What you will do —
Within the entries below, find the portion that opens with the line containing "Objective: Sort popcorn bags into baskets" and closes with the line containing "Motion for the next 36". Retype that portion exactly and only.

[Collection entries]
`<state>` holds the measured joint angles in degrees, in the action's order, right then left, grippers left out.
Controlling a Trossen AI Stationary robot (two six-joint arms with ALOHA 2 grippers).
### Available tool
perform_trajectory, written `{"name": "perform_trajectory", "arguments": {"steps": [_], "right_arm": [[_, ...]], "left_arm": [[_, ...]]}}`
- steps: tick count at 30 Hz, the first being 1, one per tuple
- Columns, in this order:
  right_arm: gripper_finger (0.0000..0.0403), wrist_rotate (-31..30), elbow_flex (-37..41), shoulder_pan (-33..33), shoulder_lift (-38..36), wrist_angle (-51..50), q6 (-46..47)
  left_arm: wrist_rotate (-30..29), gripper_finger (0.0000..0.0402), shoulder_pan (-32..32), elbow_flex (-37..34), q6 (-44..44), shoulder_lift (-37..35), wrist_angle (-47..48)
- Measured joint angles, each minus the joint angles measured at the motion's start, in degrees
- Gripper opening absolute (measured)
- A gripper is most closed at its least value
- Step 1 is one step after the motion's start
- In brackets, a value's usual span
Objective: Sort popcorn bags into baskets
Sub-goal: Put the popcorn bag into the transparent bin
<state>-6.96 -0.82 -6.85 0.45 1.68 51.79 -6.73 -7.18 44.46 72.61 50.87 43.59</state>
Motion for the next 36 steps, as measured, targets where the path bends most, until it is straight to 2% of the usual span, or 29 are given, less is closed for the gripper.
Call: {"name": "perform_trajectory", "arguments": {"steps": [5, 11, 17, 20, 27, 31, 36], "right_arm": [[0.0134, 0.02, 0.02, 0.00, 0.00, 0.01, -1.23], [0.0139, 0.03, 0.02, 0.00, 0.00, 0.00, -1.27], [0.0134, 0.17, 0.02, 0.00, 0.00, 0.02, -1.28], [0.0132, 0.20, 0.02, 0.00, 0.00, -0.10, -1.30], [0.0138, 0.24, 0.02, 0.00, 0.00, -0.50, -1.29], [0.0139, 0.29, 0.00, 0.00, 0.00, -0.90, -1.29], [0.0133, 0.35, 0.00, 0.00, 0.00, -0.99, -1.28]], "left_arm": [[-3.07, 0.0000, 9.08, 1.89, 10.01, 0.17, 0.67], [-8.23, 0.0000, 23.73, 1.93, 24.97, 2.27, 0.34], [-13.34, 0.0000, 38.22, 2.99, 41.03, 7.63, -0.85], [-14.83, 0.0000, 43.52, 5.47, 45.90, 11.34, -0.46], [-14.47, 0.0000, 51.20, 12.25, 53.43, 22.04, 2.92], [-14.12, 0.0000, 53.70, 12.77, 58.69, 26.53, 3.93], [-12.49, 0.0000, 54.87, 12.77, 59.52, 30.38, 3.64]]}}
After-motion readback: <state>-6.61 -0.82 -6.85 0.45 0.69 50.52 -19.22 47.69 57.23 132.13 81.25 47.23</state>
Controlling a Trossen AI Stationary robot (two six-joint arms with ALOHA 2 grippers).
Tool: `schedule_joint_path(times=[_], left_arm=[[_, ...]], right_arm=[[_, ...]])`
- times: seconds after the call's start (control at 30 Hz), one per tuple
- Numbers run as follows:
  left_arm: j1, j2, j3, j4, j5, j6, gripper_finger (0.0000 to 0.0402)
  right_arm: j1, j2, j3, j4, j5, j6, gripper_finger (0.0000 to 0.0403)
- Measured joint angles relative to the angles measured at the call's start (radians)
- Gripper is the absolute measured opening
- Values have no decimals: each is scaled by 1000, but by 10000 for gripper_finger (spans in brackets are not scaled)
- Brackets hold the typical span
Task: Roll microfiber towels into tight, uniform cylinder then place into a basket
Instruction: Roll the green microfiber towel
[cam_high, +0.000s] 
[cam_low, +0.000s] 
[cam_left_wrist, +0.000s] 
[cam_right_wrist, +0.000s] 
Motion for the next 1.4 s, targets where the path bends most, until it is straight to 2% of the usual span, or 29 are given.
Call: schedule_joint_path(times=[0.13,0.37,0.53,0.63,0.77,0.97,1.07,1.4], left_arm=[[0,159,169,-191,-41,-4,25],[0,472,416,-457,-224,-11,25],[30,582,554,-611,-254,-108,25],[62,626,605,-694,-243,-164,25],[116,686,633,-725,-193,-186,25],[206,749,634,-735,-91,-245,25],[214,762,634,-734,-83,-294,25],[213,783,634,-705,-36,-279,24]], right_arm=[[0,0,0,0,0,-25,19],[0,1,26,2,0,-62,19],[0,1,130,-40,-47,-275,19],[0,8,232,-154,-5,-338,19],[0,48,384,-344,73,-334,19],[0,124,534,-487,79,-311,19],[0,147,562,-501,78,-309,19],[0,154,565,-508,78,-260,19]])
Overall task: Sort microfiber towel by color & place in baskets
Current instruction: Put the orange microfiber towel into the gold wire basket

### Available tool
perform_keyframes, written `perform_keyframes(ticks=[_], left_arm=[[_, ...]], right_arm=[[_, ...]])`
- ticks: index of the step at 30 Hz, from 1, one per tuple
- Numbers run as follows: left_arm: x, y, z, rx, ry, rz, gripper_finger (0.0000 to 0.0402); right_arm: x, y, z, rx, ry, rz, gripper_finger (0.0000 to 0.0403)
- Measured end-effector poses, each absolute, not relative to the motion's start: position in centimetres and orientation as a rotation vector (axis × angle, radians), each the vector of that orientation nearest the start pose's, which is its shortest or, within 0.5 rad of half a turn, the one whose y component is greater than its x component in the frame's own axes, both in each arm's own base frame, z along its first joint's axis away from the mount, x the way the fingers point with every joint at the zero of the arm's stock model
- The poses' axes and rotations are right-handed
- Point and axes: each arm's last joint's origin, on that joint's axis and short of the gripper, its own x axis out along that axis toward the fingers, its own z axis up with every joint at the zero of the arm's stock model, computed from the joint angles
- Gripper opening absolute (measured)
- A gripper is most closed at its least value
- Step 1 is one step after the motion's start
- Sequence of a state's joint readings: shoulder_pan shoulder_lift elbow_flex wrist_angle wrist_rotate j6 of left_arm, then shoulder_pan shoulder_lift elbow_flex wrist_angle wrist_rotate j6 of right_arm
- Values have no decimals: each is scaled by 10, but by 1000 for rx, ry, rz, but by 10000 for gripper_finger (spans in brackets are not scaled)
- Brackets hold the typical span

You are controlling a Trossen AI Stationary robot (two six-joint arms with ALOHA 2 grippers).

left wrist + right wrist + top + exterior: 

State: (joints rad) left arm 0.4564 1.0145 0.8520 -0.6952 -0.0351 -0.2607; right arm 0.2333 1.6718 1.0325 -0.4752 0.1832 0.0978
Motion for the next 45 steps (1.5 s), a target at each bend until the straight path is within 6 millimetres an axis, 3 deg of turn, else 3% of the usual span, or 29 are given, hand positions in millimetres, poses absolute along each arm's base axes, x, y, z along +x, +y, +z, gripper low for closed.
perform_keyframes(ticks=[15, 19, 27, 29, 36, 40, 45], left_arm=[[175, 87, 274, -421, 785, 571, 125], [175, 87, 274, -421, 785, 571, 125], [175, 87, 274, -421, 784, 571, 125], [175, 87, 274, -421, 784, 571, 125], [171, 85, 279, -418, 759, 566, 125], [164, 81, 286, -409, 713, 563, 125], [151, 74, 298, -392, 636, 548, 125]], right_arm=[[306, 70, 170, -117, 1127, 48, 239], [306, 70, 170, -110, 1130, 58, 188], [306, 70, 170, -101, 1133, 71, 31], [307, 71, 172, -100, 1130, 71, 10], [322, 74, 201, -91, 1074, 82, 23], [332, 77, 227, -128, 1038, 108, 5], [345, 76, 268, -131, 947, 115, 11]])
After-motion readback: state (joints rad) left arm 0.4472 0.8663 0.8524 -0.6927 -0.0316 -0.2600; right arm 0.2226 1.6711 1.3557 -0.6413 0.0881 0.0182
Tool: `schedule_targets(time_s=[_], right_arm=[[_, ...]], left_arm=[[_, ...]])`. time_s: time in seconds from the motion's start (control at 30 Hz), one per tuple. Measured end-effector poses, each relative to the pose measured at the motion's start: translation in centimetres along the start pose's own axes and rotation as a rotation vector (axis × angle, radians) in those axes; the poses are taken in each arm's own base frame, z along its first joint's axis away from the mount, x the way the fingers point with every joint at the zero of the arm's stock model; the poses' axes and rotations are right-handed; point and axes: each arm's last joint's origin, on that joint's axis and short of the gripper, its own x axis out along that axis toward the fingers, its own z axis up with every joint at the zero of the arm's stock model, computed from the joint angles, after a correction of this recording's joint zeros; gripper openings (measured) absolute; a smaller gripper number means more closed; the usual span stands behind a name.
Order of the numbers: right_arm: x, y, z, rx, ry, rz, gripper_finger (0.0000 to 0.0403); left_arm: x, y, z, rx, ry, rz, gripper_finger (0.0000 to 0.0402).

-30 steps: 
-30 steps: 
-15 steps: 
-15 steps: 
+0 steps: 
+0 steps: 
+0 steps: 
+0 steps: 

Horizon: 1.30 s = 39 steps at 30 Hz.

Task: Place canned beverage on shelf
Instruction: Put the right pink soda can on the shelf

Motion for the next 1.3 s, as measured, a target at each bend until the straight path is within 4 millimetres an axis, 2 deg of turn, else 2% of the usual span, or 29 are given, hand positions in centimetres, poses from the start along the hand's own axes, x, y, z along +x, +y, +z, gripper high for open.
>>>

Task response —
Objective: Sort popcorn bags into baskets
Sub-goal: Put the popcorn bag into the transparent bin
<state>-6.96 -0.82 -6.85 0.45 1.68 51.79 -6.73 -7.18 44.46 72.61 50.87 43.59</state>
Motion for the next 36 steps, as measured, targets where the path bends most, until it is straight to 2% of the usual span, or 29 are given, less is closed for the gripper.

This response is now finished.